2. Definieren Sie für die Klasse Date zusätzlich die Methoden duplikat (), zuString () und gleicht()

- duplikat():
  Ein bestehendes Date-Objekt soll sich selbst duplizieren können. Dazu erzeugt es ein neues Date-Objekt, befüllt es mit seinen eigenen (this) Attribtwerten und gibt es abschließend zurück.

-  zuString ():
   Erzeugt eine textuelle Visualisierung des in den Attributwerten hinterlegten Datums eines Date-Objekts. Sie können dies wahlweise nach dem Schema "tag.monat.jahr" oder "tag-monat-jahr" tun. der erzeugte String wird abschließend zurückgeliefert.

-  gleicht():
   Erhält ein (zu vergleichendes) Date-Objekt als Übergabeparameter und vergleicht dessen Attributwerte mit seinen eigenen (this.) Attributwerten. wenn die Werte ALLE (paarweise) übereinstimmen, so wird die boolesche Wert true zurückgegeben, sonst false.

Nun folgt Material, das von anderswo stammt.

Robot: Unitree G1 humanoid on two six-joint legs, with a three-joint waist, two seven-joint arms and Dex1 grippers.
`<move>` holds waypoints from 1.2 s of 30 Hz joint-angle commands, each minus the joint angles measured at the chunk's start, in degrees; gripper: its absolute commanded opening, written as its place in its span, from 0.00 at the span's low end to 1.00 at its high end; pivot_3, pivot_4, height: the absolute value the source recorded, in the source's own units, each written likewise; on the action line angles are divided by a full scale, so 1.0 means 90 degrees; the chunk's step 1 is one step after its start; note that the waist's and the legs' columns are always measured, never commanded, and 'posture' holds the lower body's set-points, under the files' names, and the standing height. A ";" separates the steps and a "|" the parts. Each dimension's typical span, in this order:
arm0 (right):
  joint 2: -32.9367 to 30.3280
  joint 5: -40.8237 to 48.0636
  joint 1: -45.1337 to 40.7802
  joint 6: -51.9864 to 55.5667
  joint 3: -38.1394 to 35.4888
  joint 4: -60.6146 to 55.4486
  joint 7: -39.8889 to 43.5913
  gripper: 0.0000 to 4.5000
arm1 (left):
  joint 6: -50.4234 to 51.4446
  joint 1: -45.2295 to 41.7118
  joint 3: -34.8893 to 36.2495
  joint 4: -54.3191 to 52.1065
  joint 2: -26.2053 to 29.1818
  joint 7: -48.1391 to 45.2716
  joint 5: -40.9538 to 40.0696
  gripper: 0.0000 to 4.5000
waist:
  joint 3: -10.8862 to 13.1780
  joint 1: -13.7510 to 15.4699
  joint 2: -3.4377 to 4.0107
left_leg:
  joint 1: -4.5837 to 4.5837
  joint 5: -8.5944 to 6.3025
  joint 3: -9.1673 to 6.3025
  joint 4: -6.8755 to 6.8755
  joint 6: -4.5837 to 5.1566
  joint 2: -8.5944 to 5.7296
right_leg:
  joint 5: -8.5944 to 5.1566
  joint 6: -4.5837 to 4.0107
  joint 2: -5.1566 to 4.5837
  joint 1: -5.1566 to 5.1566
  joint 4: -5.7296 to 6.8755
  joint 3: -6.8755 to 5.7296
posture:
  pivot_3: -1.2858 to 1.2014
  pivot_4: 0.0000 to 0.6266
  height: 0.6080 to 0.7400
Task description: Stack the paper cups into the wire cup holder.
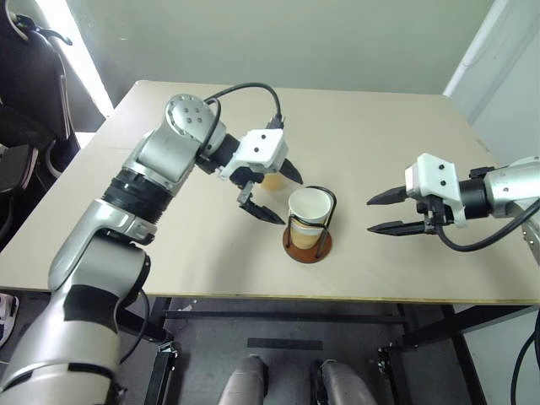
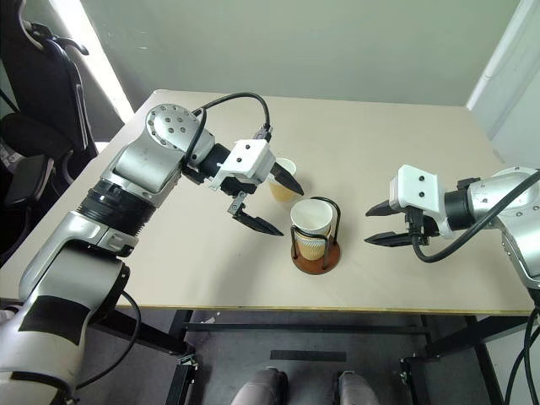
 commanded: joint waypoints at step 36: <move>0.0356 -0.0062 -0.0579 0.0077 -0.0122 0.0090 -0.0092 0.53 | -0.4544 -0.0936 0.0515 0.4474 -0.0501 0.4602 0.4495 1.00 | 0.0000 0.0017 0.0000 | -0.0004 -0.0008 0.0002 -0.0004 0.0013 -0.0020 | -0.0001 0.0003 -0.0009 -0.0011 -0.0005 0.0007 | 0.52 0.24 1.00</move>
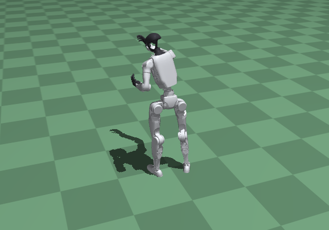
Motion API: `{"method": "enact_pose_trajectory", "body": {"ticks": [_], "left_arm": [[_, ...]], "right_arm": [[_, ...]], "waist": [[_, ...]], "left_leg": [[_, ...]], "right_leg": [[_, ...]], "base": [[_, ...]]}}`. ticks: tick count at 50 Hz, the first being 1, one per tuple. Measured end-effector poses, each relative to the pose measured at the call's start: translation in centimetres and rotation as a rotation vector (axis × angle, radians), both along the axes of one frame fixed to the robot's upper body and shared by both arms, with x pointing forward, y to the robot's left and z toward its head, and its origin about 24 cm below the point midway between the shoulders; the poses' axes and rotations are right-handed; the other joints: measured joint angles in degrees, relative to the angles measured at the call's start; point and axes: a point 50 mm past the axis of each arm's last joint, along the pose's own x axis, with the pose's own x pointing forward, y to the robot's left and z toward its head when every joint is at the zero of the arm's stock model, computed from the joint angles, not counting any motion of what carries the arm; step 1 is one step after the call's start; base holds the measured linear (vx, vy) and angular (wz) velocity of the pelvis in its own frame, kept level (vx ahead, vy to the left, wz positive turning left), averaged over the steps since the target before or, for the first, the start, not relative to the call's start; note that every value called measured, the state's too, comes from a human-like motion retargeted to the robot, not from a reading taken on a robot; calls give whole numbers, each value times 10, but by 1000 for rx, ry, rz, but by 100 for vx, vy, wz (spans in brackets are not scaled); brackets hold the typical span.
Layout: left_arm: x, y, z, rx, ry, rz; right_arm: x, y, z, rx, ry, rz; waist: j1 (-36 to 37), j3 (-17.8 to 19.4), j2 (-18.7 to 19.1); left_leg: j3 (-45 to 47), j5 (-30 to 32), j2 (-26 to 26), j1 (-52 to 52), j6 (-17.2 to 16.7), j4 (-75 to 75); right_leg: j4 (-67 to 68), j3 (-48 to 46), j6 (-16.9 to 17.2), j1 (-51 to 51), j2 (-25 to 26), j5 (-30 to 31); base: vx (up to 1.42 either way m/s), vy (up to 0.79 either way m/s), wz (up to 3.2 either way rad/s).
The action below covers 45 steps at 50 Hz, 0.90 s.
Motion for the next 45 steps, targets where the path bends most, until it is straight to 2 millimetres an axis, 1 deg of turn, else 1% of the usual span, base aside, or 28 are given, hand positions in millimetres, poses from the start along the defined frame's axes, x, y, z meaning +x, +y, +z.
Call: {"method": "enact_pose_trajectory", "body": {"ticks": [3,5,7,11,13,15,18,21,24,28,33,36,40,43,45], "left_arm": [[1,-2,-3,15,15,-27],[0,-2,-5,25,25,-35],[1,-2,-5,31,28,-32],[1,0,-6,29,33,-5],[2,1,-5,29,29,14],[2,3,-4,29,25,32],[2,5,-4,25,19,55],[1,6,-4,19,19,69],[0,5,-5,16,24,69],[-1,3,-7,14,34,53],[-1,0,-9,-1,48,24],[-1,-1,-9,-9,47,9],[0,1,-10,-11,40,4],[1,6,-11,-6,38,22],[3,11,-11,2,38,45]], "right_arm": [[10,-25,5,20,106,-82],[15,-42,3,64,175,-136],[17,-59,2,142,228,-188],[15,-88,-6,337,292,-285],[13,-99,-10,409,310,-334],[11,-107,-14,436,327,-389],[9,-114,-22,406,351,-485],[10,-117,-30,355,371,-567],[12,-117,-37,325,392,-605],[14,-115,-41,319,411,-596],[17,-107,-38,304,392,-545],[20,-99,-34,255,351,-495],[22,-83,-30,145,267,-420],[22,-68,-33,59,196,-362],[20,-58,-40,9,151,-321]], "waist": [[20,3,0],[33,4,0],[45,6,0],[65,9,2],[73,11,3],[78,12,4],[84,14,6],[85,14,9],[85,13,13],[82,10,17],[75,3,23],[67,-4,25],[53,-14,29],[38,-23,33],[26,-28,33]], "left_leg": [[-6,4,0,-7,-3,-1],[-9,7,1,-11,-5,-2],[-11,10,1,-16,-7,-3],[-15,15,2,-24,-10,-4],[-17,17,1,-27,-11,-4],[-20,19,1,-30,-12,-4],[-23,21,-1,-34,-13,-4],[-26,23,-2,-36,-13,-4],[-28,24,-4,-38,-12,-4],[-29,24,-6,-39,-12,-4],[-28,22,-7,-38,-11,-4],[-27,21,-8,-36,-11,-4],[-27,18,-10,-31,-9,-4],[-28,15,-11,-25,-7,-4],[-29,13,-13,-21,-6,-4]], "right_leg": [[-2,-8,0,-3,1,3],[-3,-13,0,-4,2,5],[-5,-17,1,-6,2,7],[-7,-24,2,-9,3,11],[-8,-28,2,-11,3,13],[-8,-31,2,-12,3,14],[-7,-37,1,-13,1,14],[-6,-41,-1,-13,0,14],[-6,-44,-3,-13,-2,14],[-7,-46,-4,-13,-3,15],[-8,-46,-3,-12,-4,15],[-7,-45,-1,-10,-5,15],[-6,-46,1,-6,-7,12],[-5,-46,1,0,-9,9],[-4,-47,1,4,-11,6]], "base": [[3,0,24],[3,-1,20],[1,0,9],[0,0,0],[0,0,0],[0,0,0],[0,0,0],[0,0,0],[0,0,0],[0,0,0],[0,0,0],[0,0,0],[0,0,0],[0,0,0],[0,0,0]]}}
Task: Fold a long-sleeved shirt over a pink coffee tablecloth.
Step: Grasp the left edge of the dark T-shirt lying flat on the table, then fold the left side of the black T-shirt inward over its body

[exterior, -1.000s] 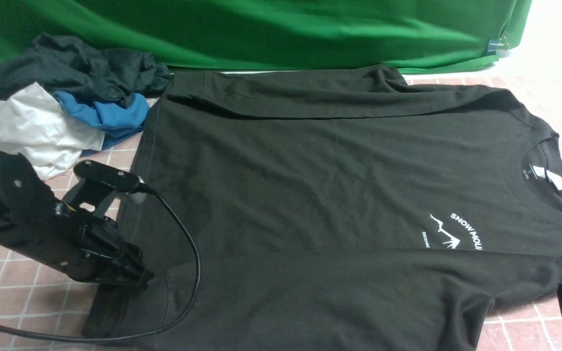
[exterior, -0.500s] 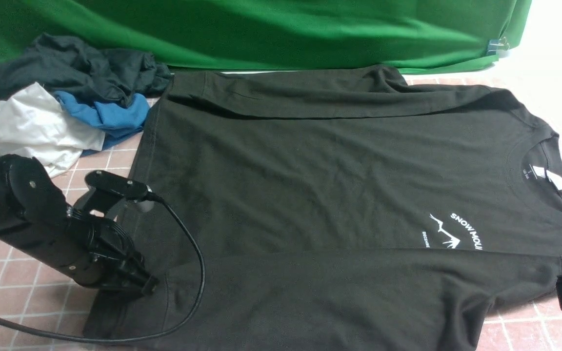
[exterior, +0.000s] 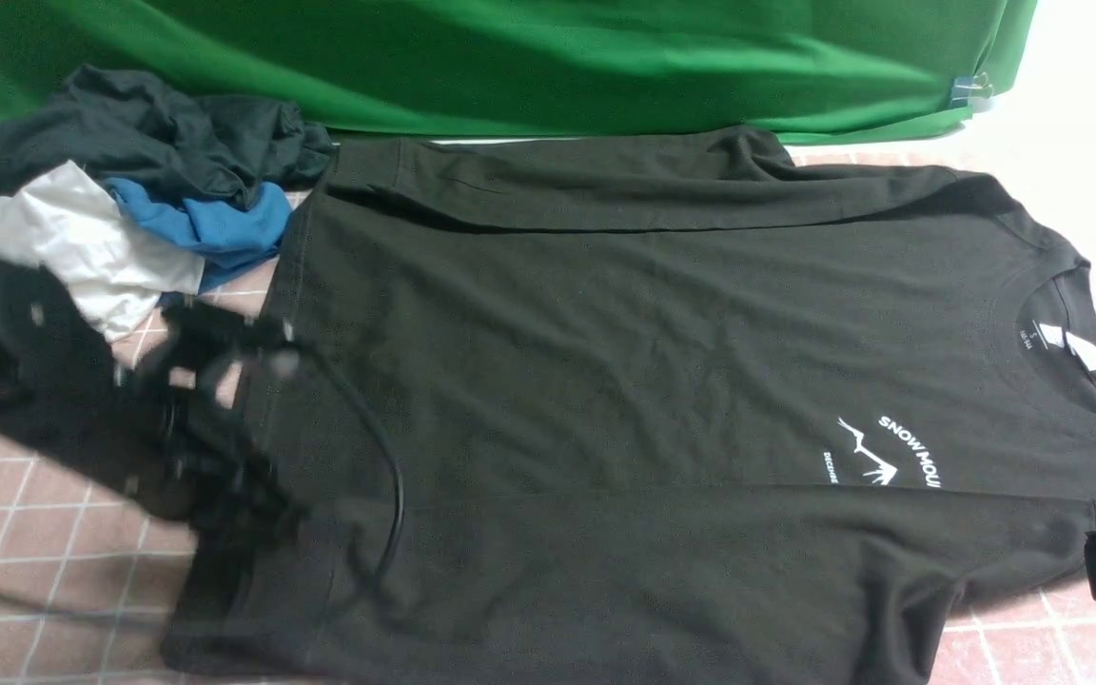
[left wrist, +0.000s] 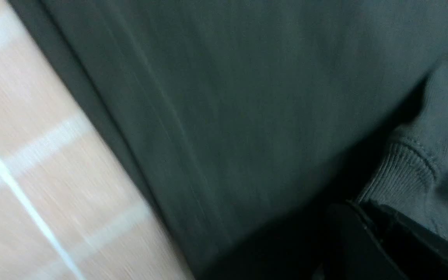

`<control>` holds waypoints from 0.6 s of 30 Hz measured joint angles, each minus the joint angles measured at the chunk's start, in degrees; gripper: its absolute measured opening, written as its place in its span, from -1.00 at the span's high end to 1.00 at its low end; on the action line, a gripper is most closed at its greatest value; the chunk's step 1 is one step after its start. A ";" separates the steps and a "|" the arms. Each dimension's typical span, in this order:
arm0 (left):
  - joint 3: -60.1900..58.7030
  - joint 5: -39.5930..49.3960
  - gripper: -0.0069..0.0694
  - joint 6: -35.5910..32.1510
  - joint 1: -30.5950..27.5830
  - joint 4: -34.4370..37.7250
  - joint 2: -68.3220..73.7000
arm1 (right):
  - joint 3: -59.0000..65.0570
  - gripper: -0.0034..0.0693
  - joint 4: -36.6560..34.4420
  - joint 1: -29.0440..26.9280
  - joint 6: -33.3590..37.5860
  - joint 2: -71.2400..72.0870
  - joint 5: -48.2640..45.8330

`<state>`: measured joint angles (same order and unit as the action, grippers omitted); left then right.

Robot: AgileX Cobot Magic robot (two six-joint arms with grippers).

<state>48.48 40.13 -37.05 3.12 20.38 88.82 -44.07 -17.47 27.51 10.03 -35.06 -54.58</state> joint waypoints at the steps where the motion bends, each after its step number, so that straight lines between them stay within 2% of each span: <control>1: 1.21 0.33 0.74 0.66 0.00 -0.36 0.00 | 0.00 0.25 0.00 0.00 0.00 0.00 0.06; 9: 16.18 3.13 0.74 4.81 0.00 -5.44 1.53 | 0.00 0.25 0.24 0.00 -0.54 0.00 2.36; 18: 22.11 0.78 0.74 5.89 0.00 -10.70 8.23 | -0.01 0.25 0.35 0.00 -0.55 0.00 4.39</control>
<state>70.59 40.91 -31.15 3.12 9.68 97.05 -44.08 -17.12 27.51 9.48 -35.06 -50.19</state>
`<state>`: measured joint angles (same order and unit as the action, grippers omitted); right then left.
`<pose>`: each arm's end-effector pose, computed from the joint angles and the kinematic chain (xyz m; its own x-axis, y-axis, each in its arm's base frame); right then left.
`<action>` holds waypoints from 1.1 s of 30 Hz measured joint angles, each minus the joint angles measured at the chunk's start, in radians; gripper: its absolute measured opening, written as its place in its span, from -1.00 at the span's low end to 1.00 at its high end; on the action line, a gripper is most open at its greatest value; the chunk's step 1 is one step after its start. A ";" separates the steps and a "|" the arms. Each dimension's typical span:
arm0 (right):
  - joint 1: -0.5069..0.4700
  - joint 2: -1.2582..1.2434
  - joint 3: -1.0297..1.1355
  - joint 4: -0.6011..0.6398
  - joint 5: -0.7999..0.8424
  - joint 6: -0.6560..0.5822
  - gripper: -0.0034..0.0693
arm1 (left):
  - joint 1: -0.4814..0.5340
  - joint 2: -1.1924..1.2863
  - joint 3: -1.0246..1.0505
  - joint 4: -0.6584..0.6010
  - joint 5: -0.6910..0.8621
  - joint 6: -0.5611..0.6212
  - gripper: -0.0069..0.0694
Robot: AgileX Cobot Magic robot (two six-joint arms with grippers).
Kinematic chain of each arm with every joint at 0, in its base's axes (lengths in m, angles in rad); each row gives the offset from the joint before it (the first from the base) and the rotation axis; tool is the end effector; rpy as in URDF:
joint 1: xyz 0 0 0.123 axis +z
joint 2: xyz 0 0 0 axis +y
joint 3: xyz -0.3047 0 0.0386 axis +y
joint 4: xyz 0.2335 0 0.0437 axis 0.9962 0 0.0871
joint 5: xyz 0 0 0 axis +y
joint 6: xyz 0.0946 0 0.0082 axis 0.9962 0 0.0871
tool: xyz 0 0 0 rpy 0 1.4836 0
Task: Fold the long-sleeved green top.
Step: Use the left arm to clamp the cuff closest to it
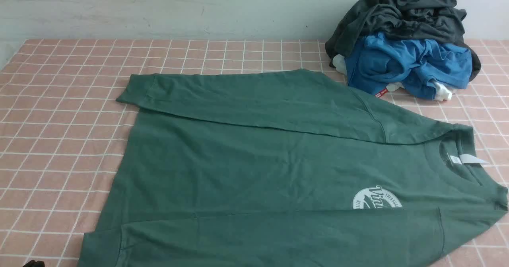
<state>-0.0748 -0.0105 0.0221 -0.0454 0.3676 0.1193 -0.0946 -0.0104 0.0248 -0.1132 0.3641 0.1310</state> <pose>0.0196 -0.0030 0.1720 -0.2789 0.0980 -0.9553 0.1121 0.9913 0.0689 0.0195 -0.0057 0.1716 -0.2805 0.0519 -0.9585 0.1399 0.9901 0.0126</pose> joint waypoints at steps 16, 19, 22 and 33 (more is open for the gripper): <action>0.000 0.000 0.000 0.000 0.000 0.000 -0.93 | 0.000 0.000 0.000 0.000 0.000 0.000 -0.82; 0.000 0.000 0.000 0.000 0.000 0.000 -0.93 | 0.000 0.000 0.000 0.000 0.000 0.000 -0.82; 0.000 0.000 0.000 0.000 0.000 0.000 -0.93 | 0.000 0.000 0.000 0.001 0.000 0.000 -0.82; 0.000 0.000 0.003 -0.012 -0.051 -0.011 -0.93 | 0.000 0.000 0.005 0.057 -0.177 0.019 -0.82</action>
<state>-0.0748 -0.0105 0.0252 -0.0573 0.3170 0.1081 -0.0946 -0.0104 0.0300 -0.0557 0.1867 0.1500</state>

3. Erstellen Sie ein umfassendes Testprogramm DatumTest. Erstellen Sie dieses Testprogramm nicht erst am Ende, sondern beginnen Sie schon früh Ihre umgesetzten Teilschritte zu überprüfen und lassen Sie ihr Testprogramm mit der Klasse Date ´wachsen´.


Ich bekomme diese Aufgabe nicht hin!!

Mfg


----------



## mic_checker (23. Mai 2005)

Wir machen hier keine Hausaufgaben.

Poste wenigstens schon mal was du bisher probiert hast, also auch Code falls vorhanden. Ansonsten spezifizier genau wo das Problem liegt, bei konkreten Fragen hilft man schon direkt viel lieber....


----------



## thE_29 (23. Mai 2005)

Verschoben nach Aufgaben!


----------



## DP (23. Mai 2005)

Wir machen hier keine Hausaufgaben.


----------



## Roar (23. Mai 2005)

verschoben nach aufgaben&gesuche
edit: öhj, bisschen spät


----------



## thE_29 (23. Mai 2005)

/me slaps Roar mit dem ausgedrucktem Inhaltsverzeichnis von google 
:bae:


----------